**WHAT YOU ARE ASKED TO DO**
Apart from the images, reproduce all of the data word for word.

**GIVEN DATA**
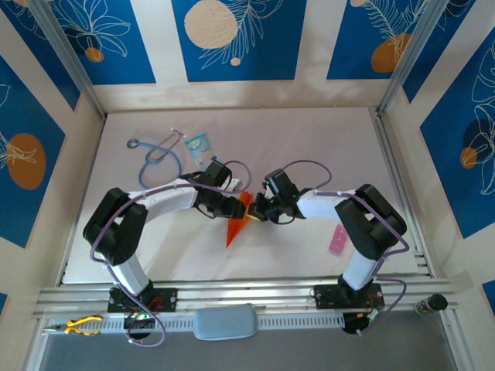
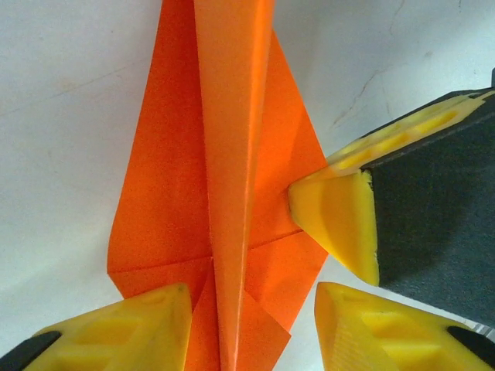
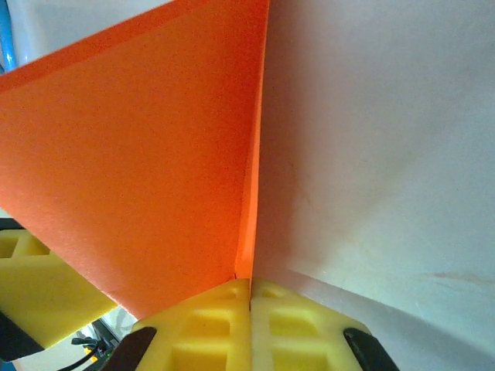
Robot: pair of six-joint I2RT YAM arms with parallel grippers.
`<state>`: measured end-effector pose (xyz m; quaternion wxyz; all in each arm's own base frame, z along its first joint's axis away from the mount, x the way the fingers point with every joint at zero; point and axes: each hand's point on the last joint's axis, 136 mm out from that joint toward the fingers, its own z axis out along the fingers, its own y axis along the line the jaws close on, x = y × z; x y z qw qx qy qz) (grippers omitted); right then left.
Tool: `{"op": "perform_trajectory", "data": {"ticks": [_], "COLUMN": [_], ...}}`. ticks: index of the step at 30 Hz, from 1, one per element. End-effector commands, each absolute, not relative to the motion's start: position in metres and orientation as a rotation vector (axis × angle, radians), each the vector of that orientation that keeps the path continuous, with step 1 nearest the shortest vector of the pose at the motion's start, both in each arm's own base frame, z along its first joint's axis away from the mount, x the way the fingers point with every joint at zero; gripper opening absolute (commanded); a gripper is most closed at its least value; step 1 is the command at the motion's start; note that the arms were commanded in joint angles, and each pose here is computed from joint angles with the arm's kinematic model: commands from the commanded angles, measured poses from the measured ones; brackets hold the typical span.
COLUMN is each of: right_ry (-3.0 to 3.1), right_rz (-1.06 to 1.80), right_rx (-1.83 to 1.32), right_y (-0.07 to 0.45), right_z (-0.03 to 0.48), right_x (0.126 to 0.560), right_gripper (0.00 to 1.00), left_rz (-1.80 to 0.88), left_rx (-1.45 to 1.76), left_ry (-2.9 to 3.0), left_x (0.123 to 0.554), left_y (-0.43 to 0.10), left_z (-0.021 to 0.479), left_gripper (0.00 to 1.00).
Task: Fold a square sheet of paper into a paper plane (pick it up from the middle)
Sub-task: Move a paper plane to the center of the table.
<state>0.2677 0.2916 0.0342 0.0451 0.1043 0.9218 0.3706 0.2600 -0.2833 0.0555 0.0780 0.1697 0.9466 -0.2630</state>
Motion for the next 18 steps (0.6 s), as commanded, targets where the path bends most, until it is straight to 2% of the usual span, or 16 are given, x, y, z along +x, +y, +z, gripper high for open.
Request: {"op": "perform_trajectory", "data": {"ticks": [1,7,18], "right_ry": [2.836,2.841,2.842], "right_rz": [1.139,1.133,1.13], "right_rx": [0.282,0.282,0.284], "right_y": [0.296,0.294,0.294], "right_z": [0.035,0.034,0.034], "right_x": [0.265,0.265,0.265], "right_gripper": [0.01,0.01,0.01], "left_rz": [-0.781,-0.712,-0.74], "left_rx": [0.564,0.566,0.566], "left_ry": [2.784,2.795,2.872], "left_x": [0.265,0.267,0.252], "left_y": [-0.29,-0.282,-0.281], "left_z": [0.068,0.065,0.053], "left_gripper": [0.47,0.49,0.48]}}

**WRITTEN RESPONSE**
Robot: pair of six-joint I2RT YAM arms with parallel grippers.
`<state>`: measured end-effector pose (xyz m; quaternion wxyz; all in each arm's own base frame, z along its first joint's axis away from the mount, x the way the fingers point with every joint at zero; point and axes: each hand's point on the last joint's axis, 136 mm out from that joint toward the fingers, its own z axis out along the fingers, its own y axis along the line the jaws close on, x = y × z; x y z qw qx qy qz) (grippers omitted); right then left.
Tool: `{"op": "perform_trajectory", "data": {"ticks": [_], "COLUMN": [_], ...}}`. ticks: index of the step at 30 Hz, from 1, one per element. End-effector commands, each absolute, not relative to the motion's start: position in metres and orientation as a rotation vector (axis × angle, radians), each the vector of that orientation that keeps the path continuous, with step 1 nearest the shortest vector of the pose at the motion's start, both in each arm's own base frame, z along its first joint's axis away from the mount, x the way the fingers point with every joint at zero; gripper opening absolute (commanded); a gripper is most closed at its least value; step 1 is the command at the motion's start; note that the arms were commanded in joint angles, and each pose here is computed from joint angles with the arm's kinematic model: commands from the commanded angles, measured poses from the measured ones; brackets hold the typical span.
COLUMN is each of: right_ry (-3.0 to 3.1), right_rz (-1.06 to 1.80), right_rx (-1.83 to 1.32), right_y (-0.07 to 0.45), right_z (-0.03 to 0.48), right_x (0.126 to 0.560), right_gripper (0.00 to 1.00), left_rz (-1.80 to 0.88), left_rx (-1.45 to 1.76), left_ry (-2.9 to 3.0), left_x (0.123 to 0.554), left_y (-0.43 to 0.10), left_z (-0.021 to 0.479), left_gripper (0.00 to 1.00).
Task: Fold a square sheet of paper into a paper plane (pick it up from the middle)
Sub-task: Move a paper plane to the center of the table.
<state>0.2677 0.2916 0.0342 0.0451 0.1043 0.9218 0.3706 0.2600 -0.2833 0.0555 0.0780 0.1697 0.9466 -0.2630</state>
Motion for the next 18 steps (0.6 s), as commanded, targets where the path bends most, until it is straight to 2% of the usual span, or 16 are given, x, y, z along +x, +y, +z, gripper high for open.
Request: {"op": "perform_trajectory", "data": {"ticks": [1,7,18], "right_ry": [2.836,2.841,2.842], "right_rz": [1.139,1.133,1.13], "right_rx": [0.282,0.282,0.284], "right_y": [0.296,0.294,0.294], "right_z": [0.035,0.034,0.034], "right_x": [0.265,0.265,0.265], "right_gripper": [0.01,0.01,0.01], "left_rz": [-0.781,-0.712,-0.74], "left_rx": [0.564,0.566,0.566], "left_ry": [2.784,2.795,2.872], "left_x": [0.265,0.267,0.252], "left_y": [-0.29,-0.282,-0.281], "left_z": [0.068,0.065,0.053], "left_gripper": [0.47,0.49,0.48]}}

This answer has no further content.